Prompt:
An exact reproduction is needed of every line from the beginning of the data down to and including the line that contains "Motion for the", minus the pictures.
[[ Dataset section open ]]
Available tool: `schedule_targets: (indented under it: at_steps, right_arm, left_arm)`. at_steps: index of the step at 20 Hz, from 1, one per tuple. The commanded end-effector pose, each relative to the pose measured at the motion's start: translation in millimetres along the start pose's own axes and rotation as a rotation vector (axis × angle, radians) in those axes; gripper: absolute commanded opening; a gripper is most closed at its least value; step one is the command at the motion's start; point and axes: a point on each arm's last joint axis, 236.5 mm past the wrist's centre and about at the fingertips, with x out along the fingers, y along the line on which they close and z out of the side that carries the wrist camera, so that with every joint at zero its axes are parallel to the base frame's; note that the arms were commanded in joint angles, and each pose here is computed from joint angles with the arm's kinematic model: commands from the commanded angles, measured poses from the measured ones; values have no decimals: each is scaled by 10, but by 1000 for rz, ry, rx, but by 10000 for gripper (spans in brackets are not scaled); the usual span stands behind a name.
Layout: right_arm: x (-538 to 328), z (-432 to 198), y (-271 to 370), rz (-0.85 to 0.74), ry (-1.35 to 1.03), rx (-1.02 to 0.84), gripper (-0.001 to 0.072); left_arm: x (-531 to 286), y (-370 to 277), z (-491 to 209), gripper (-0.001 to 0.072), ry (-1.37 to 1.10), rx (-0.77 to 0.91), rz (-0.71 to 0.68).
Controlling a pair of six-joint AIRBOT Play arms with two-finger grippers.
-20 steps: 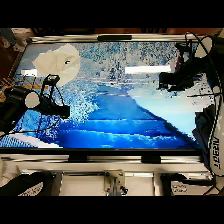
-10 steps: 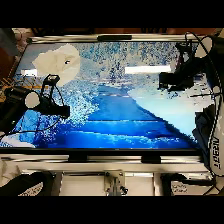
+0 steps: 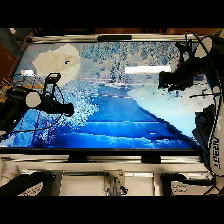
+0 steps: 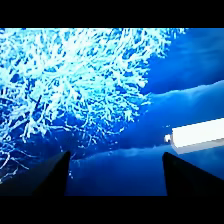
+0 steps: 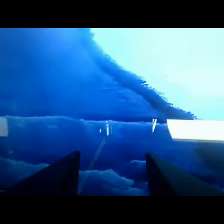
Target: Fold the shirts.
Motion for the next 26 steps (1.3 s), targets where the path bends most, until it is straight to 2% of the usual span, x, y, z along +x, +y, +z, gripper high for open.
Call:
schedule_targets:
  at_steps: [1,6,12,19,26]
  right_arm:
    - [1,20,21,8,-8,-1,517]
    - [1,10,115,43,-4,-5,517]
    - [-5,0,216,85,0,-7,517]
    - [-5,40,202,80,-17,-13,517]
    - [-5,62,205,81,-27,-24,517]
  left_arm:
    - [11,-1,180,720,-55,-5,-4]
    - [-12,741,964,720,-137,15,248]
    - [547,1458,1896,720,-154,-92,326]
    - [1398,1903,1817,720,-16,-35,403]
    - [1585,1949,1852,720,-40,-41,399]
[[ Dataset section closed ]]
Response area:
Available tool: `schedule_targets: (indented under it: at_steps, right_arm, left_arm)`. at_steps: index of the step at 20 Hz, from 1, one per tuple. The commanded end-effector pose, each relative to the pose measured at the motion's start: translation in millimetres along the start pose's own axes and rotation as a rotation vector (axis × angle, radians) in those axes; gripper: absolute commanded opening; a gripper is most closed at its least value; step one is the command at the motion's start; point and axes: a point on each arm's last joint axis, 236.5 mm past the wrist's centre and about at the fingertips, with x out along the fingers, y along the line on which they close and z out of the side that carries the wrist camera, so that with every joint at zero its axes are parallel to the base frame's; note that the arms were commanded in joint angles, and each pose here is computed from joint angles with the arm's kinematic model: commands from the commanded angles, measured poses from the measured ones; values have no decimals: each is scaled by 10, but by 1000 for rz, ry, rx, but by 10000 for gripper (spans in brackets are not scaled); the usual span stands behind a name.
Layout: right_arm: x (-538 to 328), z (-432 to 198), y (-271 to 370), rz (-0.85 to 0.74), ry (-1.35 to 1.03), rx (-1.02 to 0.84), gripper (-0.001 to 0.072); left_arm: x (-531 to 286), y (-370 to 277), z (-491 to 209), gripper (-0.001 to 0.072), ry (-1.37 to 1.10), rx (-0.77 to 0.91), rz (-0.71 to 0.68).
Controlling a pair of six-joint AIRBOT Play arms with two-finger grippers.
-20 steps: 
-10 steps: 
+0 steps: 
+0 steps: 
+0 steps: 
Target: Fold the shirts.
Motion for the next 26 steps (1.3 s), targets where the path bends most, until it is straight to 2% of the usual span, x, y, z along +x, +y, +z, gripper high for open.

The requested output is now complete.